Prompt: Everything from the line with "Each instance you mark receives one keypoint. Mark the aluminium" down to the last line of the material below must be written out exactly. Leave out all other lines.

Entries shown:
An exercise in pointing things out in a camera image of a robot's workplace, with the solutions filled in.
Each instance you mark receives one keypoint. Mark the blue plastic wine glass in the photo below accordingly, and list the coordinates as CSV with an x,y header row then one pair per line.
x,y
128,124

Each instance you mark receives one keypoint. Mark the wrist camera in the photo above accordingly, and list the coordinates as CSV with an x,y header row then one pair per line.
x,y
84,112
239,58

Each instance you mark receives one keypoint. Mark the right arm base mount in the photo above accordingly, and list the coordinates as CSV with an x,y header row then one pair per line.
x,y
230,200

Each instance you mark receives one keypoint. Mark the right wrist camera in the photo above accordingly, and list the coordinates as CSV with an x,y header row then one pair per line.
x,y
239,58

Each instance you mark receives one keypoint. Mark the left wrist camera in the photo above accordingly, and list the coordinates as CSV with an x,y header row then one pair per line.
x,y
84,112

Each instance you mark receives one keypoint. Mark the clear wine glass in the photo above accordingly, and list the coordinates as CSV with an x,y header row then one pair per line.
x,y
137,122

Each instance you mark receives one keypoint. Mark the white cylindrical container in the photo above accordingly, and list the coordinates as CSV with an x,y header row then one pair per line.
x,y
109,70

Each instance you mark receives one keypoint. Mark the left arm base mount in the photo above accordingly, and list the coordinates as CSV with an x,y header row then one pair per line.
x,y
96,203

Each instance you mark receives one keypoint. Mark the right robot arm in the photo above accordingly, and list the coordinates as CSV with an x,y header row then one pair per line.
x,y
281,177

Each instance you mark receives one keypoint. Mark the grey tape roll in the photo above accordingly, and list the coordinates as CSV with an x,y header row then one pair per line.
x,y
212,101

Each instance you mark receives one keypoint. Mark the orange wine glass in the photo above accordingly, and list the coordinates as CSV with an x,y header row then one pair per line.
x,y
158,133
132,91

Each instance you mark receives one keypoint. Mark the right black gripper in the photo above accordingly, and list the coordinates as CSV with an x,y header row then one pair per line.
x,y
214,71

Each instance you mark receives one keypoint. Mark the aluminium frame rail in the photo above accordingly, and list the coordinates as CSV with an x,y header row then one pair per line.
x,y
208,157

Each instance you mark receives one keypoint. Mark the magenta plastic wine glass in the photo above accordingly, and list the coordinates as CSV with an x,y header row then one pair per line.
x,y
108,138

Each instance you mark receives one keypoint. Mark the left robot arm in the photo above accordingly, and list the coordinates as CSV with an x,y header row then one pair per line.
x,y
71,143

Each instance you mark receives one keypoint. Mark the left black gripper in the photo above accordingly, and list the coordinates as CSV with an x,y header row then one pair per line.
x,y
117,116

Output for this task:
Each instance you mark receives one keypoint. Mark the aluminium frame rail in the photo above accordingly, and list the coordinates as CSV with an x,y header row then one pair per line.
x,y
208,157

Each instance you mark receives one keypoint. Mark the magenta plastic wine glass in the photo above accordingly, and list the coordinates as CSV with an x,y header row then one pair per line.
x,y
108,138

Each instance you mark receives one keypoint. Mark the left robot arm in the photo above accordingly, and list the coordinates as CSV with an x,y header row then one pair per line.
x,y
71,143

Each instance you mark receives one keypoint. Mark the left black gripper in the photo above accordingly, and list the coordinates as CSV with an x,y header row then one pair per line.
x,y
117,116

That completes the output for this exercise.